Below are several entries. Transcribe exactly those lines that fall from the one with "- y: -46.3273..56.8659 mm" through the one with "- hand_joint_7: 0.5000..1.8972", end lines included.

• _Supplied data_
--*--

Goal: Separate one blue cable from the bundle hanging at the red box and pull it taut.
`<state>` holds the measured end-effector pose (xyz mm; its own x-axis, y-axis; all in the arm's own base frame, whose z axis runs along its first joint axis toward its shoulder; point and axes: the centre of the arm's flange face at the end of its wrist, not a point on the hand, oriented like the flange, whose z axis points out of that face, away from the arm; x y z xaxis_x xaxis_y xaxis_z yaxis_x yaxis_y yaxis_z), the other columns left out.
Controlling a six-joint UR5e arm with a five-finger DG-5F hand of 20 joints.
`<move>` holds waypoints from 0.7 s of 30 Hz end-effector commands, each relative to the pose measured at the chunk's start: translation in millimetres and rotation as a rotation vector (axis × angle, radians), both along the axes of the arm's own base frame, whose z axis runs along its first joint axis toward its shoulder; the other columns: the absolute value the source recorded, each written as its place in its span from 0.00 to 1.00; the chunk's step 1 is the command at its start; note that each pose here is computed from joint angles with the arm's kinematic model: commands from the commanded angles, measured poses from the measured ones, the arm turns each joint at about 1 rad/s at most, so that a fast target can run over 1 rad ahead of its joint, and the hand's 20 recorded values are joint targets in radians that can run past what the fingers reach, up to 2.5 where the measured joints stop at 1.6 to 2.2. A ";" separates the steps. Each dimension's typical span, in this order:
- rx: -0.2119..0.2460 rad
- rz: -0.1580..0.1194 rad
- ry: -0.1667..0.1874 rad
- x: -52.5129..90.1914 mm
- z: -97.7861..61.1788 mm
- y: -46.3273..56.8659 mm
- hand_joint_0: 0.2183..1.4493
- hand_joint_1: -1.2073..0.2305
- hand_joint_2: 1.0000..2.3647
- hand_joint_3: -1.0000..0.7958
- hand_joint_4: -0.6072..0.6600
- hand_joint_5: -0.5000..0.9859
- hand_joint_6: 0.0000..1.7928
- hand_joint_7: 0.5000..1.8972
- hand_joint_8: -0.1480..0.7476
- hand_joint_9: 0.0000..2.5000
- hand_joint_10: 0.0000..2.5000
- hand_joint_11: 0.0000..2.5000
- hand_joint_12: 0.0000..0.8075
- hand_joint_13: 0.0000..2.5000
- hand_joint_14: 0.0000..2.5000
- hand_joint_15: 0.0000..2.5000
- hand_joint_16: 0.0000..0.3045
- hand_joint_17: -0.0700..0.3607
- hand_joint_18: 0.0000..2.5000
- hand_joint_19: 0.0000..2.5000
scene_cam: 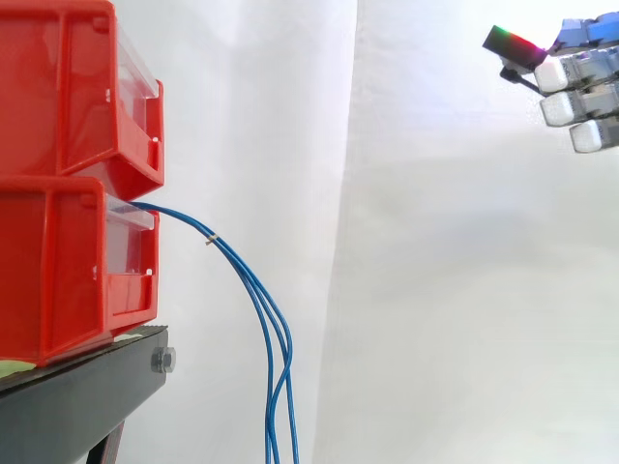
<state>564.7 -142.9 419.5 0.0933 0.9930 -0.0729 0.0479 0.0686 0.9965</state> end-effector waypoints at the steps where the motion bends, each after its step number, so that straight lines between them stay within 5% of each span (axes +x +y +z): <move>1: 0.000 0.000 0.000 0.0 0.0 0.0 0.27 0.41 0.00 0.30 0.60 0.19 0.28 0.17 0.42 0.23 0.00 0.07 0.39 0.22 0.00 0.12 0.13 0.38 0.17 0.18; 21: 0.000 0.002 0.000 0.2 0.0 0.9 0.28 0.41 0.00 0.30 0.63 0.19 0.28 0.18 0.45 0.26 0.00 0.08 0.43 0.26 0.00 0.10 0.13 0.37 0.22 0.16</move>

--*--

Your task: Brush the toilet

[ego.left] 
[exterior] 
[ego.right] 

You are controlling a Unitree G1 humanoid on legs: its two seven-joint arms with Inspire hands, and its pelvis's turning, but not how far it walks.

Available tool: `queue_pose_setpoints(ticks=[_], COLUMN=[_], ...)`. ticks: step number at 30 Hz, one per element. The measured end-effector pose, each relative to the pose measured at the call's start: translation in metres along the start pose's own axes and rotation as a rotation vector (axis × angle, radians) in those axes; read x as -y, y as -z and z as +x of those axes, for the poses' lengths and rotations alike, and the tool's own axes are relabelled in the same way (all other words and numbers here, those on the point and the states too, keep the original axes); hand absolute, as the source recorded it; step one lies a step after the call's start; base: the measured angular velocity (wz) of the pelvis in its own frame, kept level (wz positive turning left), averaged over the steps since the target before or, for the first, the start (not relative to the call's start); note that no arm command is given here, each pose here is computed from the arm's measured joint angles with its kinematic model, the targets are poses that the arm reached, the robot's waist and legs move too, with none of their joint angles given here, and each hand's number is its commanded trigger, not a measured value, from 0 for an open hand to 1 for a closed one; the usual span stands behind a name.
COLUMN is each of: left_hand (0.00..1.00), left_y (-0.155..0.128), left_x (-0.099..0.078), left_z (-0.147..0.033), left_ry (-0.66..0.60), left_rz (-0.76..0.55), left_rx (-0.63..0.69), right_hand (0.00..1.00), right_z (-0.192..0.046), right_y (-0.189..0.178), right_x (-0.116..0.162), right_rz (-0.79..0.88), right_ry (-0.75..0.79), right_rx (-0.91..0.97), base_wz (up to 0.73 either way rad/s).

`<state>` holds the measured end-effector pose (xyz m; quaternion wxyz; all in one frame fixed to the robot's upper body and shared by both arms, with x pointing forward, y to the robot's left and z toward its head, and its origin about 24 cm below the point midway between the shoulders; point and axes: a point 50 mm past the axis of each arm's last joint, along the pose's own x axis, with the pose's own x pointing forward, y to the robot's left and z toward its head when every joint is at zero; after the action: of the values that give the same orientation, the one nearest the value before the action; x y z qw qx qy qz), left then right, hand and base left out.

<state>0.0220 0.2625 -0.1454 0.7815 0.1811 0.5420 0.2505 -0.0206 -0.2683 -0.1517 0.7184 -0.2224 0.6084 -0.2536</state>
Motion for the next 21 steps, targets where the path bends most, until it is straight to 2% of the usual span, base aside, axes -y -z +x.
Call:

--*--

• _Solution to this exercise_
- y: -46.3273..56.8659 mm
- hand_joint_0: 0.2183..1.4493
- hand_joint_1: -1.2073..0.2305
- hand_joint_2: 1.0000..2.3647
- hand_joint_3: -1.0000..0.7958
- hand_joint_4: -0.6072..0.6600
- hand_joint_5: -0.5000..0.9859
- hand_joint_6: 0.0000..1.7928
- hand_joint_7: 0.5000..1.8972

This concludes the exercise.